The most famous soldier-saint is St. George. At the same time, St. George's story is the most mythical of all saints. Dragons are not real, after all. Nonetheless, St. George is a popular patron of soldiers. During the height of Russian intervention in Syria, an image circulated the Orthodox internet of St. George slaying a dragon, with the flag of ISIS superimposed upon the outline of the dragon, while the Order of St. George is the highest military decoration of the Russian Federation.
St. George may have been a soldier, but in truth nothing is really known about the saint. As Jim Forest writes,
The real Saint George never saw a dragon nor did he rescue a princess in distress. We are not even sure he had a horse or possessed a lance or sword. It is even possible he was a farmer. The name “George” means tiller of the soil. For this reason Saint George is a patron saint of agriculture, herds, flocks and shepherds.…
In icons made in the centuries before the legend of the dragon became attached to George’s name, we see him dressed as a soldier and holding the cross of martyrdom.
Perhaps he was in the army, but it may be that George is shown in military gear because he so perfectly exemplifies the qualities that Saint Paul spoke of in his letter to the Ephesians in which he calls on Christ’s followers to wear the helmet of salvation and the armor of righteousness, to be girded with truth, to clad their feet in the Gospel of peace, to possess the sword of the Spirit which is the word of God, and to protect themselves from the devil’s flaming arrows with the shield of faith.

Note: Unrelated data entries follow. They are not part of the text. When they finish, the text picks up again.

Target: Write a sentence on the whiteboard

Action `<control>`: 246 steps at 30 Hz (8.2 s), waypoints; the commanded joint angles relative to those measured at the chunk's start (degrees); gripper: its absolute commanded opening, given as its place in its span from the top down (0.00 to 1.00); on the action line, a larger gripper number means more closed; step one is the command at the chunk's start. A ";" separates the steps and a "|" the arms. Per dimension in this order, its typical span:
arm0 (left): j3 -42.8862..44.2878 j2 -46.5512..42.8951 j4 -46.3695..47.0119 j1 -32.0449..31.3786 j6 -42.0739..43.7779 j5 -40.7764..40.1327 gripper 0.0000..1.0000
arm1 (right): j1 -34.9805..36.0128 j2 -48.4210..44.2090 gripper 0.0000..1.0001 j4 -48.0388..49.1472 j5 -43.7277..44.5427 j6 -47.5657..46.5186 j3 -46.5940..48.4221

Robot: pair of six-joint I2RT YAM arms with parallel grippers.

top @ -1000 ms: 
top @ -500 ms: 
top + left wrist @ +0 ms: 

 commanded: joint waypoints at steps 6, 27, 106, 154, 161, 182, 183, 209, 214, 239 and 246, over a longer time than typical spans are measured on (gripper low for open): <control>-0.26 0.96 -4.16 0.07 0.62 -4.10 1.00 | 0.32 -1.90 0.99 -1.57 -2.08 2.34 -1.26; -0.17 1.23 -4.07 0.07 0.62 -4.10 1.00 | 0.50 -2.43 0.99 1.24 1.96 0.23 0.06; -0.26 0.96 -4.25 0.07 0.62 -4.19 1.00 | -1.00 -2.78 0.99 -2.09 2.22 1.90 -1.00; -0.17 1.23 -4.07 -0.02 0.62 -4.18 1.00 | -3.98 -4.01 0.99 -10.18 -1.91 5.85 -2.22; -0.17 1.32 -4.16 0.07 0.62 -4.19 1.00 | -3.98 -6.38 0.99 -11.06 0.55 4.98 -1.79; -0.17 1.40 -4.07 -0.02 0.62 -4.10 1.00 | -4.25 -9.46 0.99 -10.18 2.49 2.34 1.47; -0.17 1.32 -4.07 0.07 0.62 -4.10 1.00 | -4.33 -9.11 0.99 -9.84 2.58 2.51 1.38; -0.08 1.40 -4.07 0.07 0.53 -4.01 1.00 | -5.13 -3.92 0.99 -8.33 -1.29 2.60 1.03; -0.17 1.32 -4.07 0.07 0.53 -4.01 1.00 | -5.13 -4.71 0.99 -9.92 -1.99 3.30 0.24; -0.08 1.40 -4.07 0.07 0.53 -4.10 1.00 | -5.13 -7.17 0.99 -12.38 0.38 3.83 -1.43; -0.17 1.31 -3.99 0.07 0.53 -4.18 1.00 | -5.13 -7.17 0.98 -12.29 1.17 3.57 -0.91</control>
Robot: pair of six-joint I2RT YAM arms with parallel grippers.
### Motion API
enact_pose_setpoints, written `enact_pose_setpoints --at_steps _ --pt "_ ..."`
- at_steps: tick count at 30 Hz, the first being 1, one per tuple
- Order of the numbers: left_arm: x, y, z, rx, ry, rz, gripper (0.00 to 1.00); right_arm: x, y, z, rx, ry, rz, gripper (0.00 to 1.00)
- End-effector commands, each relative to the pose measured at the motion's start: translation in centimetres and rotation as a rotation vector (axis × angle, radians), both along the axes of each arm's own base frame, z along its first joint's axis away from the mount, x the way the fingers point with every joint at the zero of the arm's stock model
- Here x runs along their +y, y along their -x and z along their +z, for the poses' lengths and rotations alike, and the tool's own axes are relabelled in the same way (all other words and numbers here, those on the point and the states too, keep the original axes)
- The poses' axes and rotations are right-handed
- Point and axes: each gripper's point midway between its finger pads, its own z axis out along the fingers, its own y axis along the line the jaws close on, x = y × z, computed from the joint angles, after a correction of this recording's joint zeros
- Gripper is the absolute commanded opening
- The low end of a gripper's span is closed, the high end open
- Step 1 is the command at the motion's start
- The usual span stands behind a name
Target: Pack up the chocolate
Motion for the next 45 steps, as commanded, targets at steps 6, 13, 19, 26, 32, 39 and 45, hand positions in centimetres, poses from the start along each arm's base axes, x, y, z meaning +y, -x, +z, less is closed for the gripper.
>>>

Whether he was a soldier or not, St. George is remembered for his martyrdom, and not his military accomplishments (of which none are known).
Given that dragons are obviously fictional, one cannot speak of St. George without mentioning symbolism. The dragon he slew has been variously interpreted as real enemies of the state, ideological enemies of Christianity, or the passions which afflict the soul. However, if we take the most famous version of the story of St. George and the Dragon, the Golden Legend, the dragon takes on an altogether different meaning.
Jim Forest summarizes this account,
It was only in later centuries that the dragon legend emerged. It has been told in many variations, but in its most popular form it concerns a dragon living in a lake who was worshiped by the unbaptized local people who, in their fear, sacrificed their children to appease the creature. Finally it was the turn of the king’s daughter, Elizabeth, to be sacrificed. While she was going toward the dragon to meet her doom, George appeared riding a white horse. He prayed to the Father, Son and Holy Spirit, then transfixed the dragon with his lance. Afterward Elizabeth led the vanquished creature into the city.
According to the Legenda Aurea written by Blessed James de Voragine about 1260, the wounded monster followed Elizabeth “as if it had been a meek beast and debonair.” Refusing a reward of treasure, George called on the local people to be baptized. The king agreed, also promising to maintain churches, honor the clergy, faithfully attend religious services and show compassion to the poor.
In this version of the story, St. George does end up killing the beast at the insistence of the town. It is notable, however, that this does not appear to be St. George's original intention. Rather he tames the dragon and leads it by a leash into the town, offering peace between these old enemies. Even in the legend, St. George is more of a peacemaker than a soldier.